**WHAT YOU SHOULD DO**
Report every line in the listing that contains the string "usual".
===== INFORMATION SUPPLIED =====
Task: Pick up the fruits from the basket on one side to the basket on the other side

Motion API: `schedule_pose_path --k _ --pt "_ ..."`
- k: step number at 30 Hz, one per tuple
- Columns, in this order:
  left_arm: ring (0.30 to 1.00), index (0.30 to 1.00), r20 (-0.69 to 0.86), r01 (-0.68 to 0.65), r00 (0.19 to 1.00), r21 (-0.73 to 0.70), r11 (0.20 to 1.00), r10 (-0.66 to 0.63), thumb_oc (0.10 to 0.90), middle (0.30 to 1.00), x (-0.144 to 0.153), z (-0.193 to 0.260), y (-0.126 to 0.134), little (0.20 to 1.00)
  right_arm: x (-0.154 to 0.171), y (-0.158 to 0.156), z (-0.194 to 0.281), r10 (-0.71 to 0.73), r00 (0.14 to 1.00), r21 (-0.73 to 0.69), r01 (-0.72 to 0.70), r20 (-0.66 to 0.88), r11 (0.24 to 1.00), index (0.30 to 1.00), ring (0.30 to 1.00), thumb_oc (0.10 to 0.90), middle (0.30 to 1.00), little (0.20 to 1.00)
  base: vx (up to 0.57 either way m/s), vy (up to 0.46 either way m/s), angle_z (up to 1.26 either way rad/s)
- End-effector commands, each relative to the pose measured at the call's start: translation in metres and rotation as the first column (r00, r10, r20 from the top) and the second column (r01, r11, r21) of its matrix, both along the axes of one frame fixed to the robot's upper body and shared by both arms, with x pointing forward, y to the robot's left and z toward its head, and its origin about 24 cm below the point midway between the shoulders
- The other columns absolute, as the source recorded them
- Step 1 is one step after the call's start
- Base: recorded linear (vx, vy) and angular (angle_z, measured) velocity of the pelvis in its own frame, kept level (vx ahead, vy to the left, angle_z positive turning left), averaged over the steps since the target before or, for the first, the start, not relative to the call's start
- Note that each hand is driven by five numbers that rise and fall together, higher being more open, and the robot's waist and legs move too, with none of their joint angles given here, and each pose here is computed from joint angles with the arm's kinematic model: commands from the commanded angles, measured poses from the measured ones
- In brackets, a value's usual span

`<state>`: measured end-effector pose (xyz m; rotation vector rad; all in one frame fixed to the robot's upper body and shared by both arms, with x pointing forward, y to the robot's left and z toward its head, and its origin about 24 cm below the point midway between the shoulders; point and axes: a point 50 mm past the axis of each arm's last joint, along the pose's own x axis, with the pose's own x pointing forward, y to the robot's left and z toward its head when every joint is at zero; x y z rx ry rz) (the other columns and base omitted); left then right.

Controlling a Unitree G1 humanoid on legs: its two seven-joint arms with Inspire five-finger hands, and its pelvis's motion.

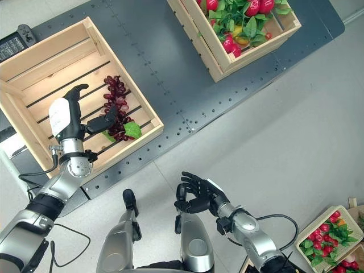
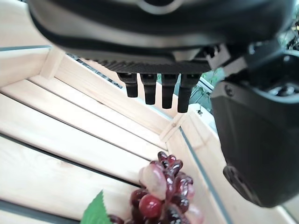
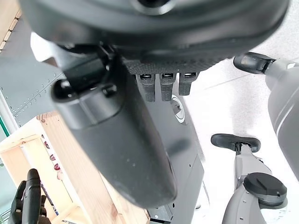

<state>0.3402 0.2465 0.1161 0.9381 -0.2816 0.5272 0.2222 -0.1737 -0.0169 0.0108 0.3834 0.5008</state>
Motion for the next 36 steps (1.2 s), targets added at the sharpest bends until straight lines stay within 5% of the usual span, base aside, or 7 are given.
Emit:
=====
**THE ANSWER**
- In brackets, a value's usual span
Motion for the next 36 steps (1.2 s), targets added at the sharpest bends until straight lines stay within 5% of the usual span, base aside, or 7 are given.

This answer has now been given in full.